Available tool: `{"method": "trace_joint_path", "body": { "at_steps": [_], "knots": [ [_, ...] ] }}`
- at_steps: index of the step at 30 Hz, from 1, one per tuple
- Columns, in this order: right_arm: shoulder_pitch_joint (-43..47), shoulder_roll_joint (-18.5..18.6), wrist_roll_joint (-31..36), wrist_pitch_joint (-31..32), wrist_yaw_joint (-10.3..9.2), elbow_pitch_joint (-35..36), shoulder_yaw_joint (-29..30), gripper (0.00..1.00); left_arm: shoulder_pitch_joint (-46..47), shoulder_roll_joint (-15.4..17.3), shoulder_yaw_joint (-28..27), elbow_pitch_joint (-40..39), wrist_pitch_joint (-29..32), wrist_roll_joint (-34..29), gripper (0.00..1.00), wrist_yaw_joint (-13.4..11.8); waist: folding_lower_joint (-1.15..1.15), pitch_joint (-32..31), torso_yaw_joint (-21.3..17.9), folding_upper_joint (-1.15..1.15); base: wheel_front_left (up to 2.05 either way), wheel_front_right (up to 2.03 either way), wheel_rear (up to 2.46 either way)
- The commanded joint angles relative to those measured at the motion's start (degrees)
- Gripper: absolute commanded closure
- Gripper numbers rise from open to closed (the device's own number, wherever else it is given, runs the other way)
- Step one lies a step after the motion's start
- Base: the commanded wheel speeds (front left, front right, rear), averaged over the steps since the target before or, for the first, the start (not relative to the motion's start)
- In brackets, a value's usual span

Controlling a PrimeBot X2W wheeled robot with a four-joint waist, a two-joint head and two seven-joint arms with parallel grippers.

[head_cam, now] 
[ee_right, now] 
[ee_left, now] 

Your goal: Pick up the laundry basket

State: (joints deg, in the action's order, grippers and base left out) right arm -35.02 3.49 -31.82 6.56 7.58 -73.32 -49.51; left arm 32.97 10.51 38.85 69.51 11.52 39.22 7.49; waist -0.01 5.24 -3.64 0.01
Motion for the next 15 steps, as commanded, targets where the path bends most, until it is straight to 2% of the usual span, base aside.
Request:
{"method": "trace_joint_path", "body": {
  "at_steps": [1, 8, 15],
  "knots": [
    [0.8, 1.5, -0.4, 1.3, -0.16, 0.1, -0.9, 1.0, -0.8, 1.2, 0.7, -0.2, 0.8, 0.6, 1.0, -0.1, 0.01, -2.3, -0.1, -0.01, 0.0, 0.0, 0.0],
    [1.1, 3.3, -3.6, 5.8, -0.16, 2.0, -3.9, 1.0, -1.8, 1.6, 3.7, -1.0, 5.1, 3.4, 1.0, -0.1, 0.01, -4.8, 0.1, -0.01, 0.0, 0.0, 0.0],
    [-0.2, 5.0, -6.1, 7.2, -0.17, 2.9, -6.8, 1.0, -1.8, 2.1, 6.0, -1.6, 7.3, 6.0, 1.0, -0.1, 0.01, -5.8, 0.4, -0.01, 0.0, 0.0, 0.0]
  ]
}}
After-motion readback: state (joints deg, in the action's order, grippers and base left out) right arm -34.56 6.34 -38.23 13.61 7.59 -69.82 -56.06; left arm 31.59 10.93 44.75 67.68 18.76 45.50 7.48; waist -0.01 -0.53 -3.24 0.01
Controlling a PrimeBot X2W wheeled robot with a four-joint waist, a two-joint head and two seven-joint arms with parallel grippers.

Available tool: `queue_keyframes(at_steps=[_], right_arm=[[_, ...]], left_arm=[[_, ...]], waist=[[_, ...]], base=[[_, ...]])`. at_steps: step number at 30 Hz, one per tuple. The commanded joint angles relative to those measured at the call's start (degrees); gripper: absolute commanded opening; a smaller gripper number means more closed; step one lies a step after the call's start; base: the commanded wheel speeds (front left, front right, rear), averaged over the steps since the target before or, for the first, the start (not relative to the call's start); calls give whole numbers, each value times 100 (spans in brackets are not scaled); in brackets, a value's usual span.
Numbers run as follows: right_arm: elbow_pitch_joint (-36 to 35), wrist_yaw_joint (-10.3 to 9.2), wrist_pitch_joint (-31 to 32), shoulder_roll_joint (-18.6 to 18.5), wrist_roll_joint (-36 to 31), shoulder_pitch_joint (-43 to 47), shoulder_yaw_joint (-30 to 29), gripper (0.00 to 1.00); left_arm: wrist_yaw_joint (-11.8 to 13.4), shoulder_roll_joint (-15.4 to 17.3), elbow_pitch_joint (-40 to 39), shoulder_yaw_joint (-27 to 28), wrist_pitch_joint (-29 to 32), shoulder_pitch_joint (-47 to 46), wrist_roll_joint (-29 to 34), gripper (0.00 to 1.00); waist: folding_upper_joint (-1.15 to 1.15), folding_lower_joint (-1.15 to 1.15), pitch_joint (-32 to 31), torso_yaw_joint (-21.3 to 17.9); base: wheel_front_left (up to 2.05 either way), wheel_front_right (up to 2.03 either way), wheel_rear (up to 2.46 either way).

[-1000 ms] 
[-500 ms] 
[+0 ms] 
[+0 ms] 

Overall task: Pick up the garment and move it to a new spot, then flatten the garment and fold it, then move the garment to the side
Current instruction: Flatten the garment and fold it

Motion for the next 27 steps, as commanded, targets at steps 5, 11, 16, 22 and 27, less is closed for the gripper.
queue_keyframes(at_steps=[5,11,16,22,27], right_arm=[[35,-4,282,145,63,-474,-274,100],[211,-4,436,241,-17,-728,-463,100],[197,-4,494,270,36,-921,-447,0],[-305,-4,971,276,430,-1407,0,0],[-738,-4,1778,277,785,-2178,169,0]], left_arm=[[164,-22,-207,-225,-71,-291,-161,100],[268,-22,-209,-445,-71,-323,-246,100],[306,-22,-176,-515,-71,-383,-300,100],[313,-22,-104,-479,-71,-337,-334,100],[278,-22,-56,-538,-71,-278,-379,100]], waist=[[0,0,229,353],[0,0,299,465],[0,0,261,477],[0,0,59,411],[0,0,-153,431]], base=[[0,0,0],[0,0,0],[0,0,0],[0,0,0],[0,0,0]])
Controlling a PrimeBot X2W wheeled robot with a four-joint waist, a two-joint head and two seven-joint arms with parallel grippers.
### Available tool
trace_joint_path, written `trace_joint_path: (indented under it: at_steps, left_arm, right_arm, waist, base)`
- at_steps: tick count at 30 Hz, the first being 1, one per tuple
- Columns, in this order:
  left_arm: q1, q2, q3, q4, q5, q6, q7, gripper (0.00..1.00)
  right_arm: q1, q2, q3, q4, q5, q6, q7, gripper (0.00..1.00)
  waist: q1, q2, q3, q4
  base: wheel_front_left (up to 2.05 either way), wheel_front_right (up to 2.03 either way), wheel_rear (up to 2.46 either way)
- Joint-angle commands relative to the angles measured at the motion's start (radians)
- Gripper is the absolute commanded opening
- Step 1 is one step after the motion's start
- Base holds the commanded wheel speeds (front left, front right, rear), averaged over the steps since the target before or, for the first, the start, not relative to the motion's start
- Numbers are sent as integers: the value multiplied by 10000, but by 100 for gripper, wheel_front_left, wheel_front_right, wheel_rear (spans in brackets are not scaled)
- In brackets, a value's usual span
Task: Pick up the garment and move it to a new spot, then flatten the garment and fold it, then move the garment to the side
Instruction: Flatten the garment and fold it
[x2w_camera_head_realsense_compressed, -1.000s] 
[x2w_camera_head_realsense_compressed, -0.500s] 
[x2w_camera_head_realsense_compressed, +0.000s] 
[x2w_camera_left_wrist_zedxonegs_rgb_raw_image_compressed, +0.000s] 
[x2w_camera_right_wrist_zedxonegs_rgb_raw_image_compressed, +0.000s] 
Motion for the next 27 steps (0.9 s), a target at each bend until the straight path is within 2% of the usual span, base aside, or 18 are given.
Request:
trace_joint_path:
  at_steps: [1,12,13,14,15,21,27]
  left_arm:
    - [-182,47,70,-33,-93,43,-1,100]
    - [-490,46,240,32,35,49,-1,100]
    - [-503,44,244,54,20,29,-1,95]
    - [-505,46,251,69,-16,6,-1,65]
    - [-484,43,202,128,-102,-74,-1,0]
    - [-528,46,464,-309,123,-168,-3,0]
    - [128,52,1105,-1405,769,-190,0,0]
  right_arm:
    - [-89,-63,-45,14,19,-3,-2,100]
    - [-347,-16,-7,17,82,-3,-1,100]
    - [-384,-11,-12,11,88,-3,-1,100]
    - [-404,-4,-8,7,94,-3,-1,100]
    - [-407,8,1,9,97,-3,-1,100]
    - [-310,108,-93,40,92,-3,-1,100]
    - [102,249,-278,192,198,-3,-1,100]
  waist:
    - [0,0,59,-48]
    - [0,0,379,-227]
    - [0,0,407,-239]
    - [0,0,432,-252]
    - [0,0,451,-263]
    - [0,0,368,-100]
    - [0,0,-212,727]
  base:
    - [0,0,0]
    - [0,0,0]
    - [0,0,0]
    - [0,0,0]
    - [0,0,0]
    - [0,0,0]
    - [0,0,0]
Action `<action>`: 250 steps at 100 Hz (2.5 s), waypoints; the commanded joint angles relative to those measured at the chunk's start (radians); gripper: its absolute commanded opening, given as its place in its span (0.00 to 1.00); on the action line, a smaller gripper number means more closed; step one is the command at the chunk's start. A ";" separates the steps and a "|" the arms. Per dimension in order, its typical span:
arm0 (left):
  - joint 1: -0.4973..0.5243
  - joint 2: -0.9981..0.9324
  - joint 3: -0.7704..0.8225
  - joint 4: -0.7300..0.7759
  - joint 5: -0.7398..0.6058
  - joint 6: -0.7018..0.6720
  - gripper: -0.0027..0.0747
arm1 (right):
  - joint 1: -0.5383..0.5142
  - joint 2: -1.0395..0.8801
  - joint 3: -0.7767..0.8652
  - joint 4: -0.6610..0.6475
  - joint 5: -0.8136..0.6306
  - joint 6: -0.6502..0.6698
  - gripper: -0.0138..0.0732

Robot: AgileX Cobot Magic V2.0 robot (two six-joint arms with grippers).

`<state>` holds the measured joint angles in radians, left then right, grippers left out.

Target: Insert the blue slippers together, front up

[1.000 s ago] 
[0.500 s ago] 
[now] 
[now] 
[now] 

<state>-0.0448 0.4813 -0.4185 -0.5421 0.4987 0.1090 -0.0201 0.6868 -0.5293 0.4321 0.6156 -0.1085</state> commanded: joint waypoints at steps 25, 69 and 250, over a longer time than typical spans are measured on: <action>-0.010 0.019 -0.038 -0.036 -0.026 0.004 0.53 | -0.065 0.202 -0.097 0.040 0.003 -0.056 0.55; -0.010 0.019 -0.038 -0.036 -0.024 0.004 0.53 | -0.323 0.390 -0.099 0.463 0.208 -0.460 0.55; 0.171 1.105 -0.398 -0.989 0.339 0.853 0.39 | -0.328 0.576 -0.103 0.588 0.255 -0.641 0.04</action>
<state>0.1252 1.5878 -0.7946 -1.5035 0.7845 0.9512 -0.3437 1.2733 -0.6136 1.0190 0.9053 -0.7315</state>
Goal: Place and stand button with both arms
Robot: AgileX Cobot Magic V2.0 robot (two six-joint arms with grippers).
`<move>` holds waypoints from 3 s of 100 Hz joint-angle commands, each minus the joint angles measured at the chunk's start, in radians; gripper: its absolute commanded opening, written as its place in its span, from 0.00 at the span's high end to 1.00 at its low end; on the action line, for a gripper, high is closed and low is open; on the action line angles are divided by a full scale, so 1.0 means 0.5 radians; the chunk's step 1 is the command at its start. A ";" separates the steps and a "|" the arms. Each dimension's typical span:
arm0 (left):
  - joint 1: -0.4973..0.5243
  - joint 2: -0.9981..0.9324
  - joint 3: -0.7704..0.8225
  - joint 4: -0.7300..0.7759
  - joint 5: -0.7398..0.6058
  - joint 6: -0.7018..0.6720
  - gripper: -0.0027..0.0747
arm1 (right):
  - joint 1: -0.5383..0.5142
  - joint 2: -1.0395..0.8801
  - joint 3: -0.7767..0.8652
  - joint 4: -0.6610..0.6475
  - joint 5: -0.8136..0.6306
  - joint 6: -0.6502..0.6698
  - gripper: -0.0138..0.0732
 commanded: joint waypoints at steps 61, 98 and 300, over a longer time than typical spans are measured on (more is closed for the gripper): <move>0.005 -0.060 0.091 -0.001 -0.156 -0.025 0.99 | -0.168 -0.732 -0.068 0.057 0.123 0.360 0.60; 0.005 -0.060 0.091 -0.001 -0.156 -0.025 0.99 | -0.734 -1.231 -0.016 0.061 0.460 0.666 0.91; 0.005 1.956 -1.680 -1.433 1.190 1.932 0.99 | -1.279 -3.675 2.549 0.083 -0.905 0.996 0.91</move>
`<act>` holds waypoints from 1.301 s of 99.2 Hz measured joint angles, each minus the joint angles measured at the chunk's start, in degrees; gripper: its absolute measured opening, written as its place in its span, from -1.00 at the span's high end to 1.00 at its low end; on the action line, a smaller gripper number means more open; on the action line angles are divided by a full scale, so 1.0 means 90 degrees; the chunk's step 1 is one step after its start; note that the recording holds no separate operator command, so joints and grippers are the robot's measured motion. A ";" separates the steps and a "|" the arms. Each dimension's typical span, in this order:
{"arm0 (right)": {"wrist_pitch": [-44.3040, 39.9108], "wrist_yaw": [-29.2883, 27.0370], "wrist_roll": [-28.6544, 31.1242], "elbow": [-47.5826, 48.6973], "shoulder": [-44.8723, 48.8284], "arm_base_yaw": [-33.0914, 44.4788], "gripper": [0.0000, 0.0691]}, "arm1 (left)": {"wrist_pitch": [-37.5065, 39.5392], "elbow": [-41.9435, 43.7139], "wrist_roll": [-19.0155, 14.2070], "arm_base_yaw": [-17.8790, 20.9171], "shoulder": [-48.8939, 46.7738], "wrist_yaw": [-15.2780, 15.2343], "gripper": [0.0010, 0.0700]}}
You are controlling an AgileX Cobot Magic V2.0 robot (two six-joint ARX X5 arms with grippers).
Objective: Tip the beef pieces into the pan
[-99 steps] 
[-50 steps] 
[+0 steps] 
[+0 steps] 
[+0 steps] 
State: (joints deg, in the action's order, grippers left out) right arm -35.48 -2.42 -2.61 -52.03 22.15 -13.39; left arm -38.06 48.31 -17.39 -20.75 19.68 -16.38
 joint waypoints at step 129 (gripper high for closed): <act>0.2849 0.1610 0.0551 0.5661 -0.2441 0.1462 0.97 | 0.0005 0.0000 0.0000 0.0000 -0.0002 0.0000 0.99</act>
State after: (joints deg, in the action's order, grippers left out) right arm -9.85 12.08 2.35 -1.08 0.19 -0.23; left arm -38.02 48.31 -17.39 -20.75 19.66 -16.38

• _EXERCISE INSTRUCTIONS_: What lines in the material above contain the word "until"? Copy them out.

• _WRITTEN RESPONSE_:
Motion for the next 15 steps, as commanded, targets where the path bends most, until it is straight to 2% of the usual span, base aside.
Motion for the next 27 steps (0.9 s), a target at each bend until the straight path is within 2% of the usual span, base aside, or 18 are given.

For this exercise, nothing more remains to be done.